Pazartesi, Şubat 21, 2011

Köfteci Ramiz - Zoraki Kral (The King's Speech)



Geçtiğimiz Cuma gecesi yani ayın 18'in de, çok muhterem cumhurbaşkanımızın bile vizyona girmeden izlediği filmi bizde vizyona girdiği gün izlemek üzere Galleria'ya sinemaya gittik. Özellikle biraz erken gittik ki hem bilet bulalım hem de karnımızı rahatça doyuralım dedik.

Gördük ki Galleria ağır bir estetik operasyondan geçmiş. Buz pisti kalkmış ortadan oyunlar, konserler ve çeşitli aktiviteler için genişçe bir alan yaratılmış, hoş olmuş. Zemin yenilenmiş, sütunlar giydirilmiş, yeni mağazalar eklenmiş. Kısacası zamana ayak uydurtmuşlar.

Yemek olayını nerde gerçekleştirsek diye ortada dolanırken daha önce hiç köftesini tatmadığımız "Köfeteci Ramiz"den yana fikir birliğine vararak geçtik oturduk mekana. Tek başına servis yapmaya çalışan ve sanırım yorgunluktan olsa gerek yüzü gülmeyen garson arkadaşın verdiği menüde kaşarlı köfte ve ramiz köfteyi gözümüze kestirdik ve siparişi verdik. Çok kısa sürede geldi köftelerimiz.

Köfteler ısıtılmış tırnak pidenin üzerinde servis edildi. Bunun dışında bir dilim domates ve bir adet yeşil biber vardı. Birer de ayran içtik. Doyduk mu? Doyduk.
Et taze ve güzel pişmişti. Ama beklediğim tadı bulamadım. Damağına çok güvenen bir etsever olarak "Bir eksiklik var" bu köftede dedik. Eti "yemek" yapan öğeler yani etin statü atlamasını sağlayan soğan, sarmısak ve baharat üçlüsünden birşeyler eksikti bu köftede diyerek kalktık masadan... Tekrar ediyorum köftede bir sorun yoktu. Sadece bize hitap etmedi.

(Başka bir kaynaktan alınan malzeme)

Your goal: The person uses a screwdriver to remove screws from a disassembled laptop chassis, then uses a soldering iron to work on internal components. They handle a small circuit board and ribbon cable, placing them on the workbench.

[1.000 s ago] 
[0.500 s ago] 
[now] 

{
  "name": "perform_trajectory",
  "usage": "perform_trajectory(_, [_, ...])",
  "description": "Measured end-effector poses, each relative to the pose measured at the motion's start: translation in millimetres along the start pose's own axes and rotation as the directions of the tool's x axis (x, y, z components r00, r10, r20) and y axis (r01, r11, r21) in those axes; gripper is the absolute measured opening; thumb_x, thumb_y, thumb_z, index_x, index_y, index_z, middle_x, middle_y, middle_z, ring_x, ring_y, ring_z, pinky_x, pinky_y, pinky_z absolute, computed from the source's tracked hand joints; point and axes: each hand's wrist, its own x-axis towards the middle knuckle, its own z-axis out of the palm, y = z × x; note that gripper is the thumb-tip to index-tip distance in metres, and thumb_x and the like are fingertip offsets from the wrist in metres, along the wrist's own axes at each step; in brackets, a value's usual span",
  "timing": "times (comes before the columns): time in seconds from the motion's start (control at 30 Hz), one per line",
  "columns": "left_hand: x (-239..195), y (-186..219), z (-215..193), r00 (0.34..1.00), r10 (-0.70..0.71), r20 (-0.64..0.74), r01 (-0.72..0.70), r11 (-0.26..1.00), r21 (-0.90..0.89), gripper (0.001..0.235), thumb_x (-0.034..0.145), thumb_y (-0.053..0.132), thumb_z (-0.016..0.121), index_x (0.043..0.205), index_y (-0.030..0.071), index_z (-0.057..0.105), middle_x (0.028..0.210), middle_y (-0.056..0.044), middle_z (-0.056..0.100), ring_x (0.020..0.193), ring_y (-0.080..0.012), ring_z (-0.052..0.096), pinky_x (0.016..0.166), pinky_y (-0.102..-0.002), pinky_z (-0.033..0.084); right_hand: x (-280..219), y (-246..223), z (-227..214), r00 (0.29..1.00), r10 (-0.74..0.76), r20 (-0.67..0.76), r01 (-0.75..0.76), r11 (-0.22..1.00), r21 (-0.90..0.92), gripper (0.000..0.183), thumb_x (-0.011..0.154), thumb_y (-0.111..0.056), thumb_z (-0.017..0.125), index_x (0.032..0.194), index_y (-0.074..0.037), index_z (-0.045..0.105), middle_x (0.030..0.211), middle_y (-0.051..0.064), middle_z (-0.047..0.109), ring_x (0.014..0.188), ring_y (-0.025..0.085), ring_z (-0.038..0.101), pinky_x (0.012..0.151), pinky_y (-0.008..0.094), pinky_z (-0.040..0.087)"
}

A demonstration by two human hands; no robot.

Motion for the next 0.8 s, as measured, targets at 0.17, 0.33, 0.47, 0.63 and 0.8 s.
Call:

Galleria migros'tan bi kaç miller çantama soteledikten sonra girdik filme.
Sıkıcı geçen giriş - gelişmeden sonra son bölüm de film hareketlendi,kahramanın dili çözüldü, duygusal anlar yaşandı vs. Ben sıkıldım açıkçası ve senaryo hiç beni şaşırtmadı. Bu tip filmlerden binlerce çekildi.
Başrol oyuncusu Colin Firth ve yardımcı erkek Geoffrey Rush için izlenir bu film diyorum ancak bunun yanı sıra gözardı edilmemesi gereken, filmi film yapansa muhteşen müziğiydi. Orkestranın filmle senkranizasyonu resmen beni büyüledi. Hiç bitmesin istedim.

Film müziği olayının başlı başına bir sanat dalı olduğunu düşünüyorum.
Öyleki; oyuncu yazılı eseri oynar, işi budur. Besteci de alır sazını bestesini yapar fakat filmdeki anlık değişimler, mimikleri müziğin inişi-çıkışıyla, es ile pes ile vurgulamak gerçek anlamda sanat ve müziğin görsellikle sentezi bence. Ve tüm bunlar bu filmde kusursuz yerine getirilmiş.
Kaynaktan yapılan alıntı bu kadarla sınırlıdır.